(Records from a dataset)
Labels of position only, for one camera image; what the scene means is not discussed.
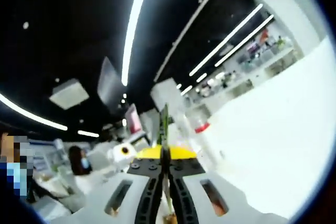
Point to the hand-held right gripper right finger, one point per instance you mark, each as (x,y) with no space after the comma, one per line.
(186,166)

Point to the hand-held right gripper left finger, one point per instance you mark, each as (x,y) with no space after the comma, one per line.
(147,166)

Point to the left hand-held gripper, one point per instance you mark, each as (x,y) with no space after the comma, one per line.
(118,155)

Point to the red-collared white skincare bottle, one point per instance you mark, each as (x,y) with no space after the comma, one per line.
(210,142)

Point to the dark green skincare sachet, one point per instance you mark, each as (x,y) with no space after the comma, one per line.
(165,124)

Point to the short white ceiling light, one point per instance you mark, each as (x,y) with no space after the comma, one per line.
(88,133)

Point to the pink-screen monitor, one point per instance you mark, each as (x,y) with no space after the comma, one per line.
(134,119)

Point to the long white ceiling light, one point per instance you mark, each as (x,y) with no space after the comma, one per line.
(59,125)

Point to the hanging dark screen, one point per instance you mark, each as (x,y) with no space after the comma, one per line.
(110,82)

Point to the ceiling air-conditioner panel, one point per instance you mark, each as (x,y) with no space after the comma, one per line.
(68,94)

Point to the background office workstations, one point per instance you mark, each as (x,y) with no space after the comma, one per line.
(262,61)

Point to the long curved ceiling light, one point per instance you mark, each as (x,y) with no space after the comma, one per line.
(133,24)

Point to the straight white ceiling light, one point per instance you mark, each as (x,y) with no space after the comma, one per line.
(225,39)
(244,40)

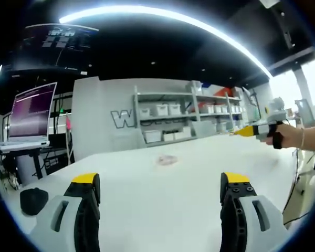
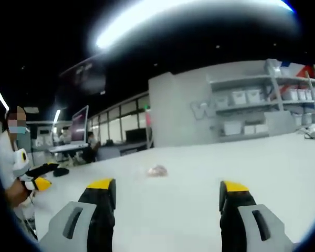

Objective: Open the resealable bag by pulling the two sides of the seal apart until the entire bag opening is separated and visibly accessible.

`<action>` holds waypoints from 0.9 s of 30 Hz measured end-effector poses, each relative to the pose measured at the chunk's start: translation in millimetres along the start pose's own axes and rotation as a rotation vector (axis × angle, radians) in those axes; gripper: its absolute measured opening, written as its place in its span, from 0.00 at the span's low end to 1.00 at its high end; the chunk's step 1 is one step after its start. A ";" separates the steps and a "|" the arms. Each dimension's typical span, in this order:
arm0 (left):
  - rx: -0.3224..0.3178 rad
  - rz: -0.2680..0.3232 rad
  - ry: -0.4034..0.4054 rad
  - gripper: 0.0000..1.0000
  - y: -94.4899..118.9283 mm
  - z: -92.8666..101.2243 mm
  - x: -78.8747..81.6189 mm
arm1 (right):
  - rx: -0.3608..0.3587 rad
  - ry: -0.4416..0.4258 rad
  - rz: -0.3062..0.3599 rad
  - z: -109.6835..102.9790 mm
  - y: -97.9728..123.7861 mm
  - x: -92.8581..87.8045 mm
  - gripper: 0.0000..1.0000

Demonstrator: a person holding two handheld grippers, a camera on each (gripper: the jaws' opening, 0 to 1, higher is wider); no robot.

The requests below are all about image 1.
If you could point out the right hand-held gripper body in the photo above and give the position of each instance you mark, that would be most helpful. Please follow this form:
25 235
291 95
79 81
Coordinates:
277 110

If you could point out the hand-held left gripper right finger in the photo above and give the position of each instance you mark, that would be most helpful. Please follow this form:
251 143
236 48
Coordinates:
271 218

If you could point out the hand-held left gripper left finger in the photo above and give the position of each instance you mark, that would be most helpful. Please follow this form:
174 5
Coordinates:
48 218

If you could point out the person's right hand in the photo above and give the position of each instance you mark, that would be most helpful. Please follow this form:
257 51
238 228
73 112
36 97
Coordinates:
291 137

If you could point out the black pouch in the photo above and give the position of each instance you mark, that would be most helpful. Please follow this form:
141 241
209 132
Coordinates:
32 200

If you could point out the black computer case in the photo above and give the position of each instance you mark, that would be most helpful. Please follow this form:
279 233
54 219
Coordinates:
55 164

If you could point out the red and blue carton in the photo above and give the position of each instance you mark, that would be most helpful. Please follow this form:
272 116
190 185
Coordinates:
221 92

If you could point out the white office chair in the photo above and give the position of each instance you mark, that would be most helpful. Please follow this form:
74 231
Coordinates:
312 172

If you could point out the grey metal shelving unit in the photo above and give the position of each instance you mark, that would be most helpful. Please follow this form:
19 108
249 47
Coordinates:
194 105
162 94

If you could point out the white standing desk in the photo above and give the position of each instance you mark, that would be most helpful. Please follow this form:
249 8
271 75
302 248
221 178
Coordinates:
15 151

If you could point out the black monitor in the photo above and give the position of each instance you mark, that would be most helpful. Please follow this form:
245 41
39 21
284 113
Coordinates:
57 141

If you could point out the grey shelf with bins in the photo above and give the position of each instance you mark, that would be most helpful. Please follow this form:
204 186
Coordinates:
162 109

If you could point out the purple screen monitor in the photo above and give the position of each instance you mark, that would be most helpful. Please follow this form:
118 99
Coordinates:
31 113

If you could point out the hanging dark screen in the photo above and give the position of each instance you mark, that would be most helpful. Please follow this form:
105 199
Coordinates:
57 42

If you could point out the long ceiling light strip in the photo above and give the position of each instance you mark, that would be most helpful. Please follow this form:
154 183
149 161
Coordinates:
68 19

» **INSTRUCTIONS FOR THE TASK**
Show, from the entries above, every line that includes the string "camera".

» **RESPONSE BELOW**
Labels of position only, for one camera image; what the scene means is not discussed.
Demonstrator: a person holding two handheld grippers, a camera on each (gripper: the jaws' opening, 0 to 1, higher is wider); no robot.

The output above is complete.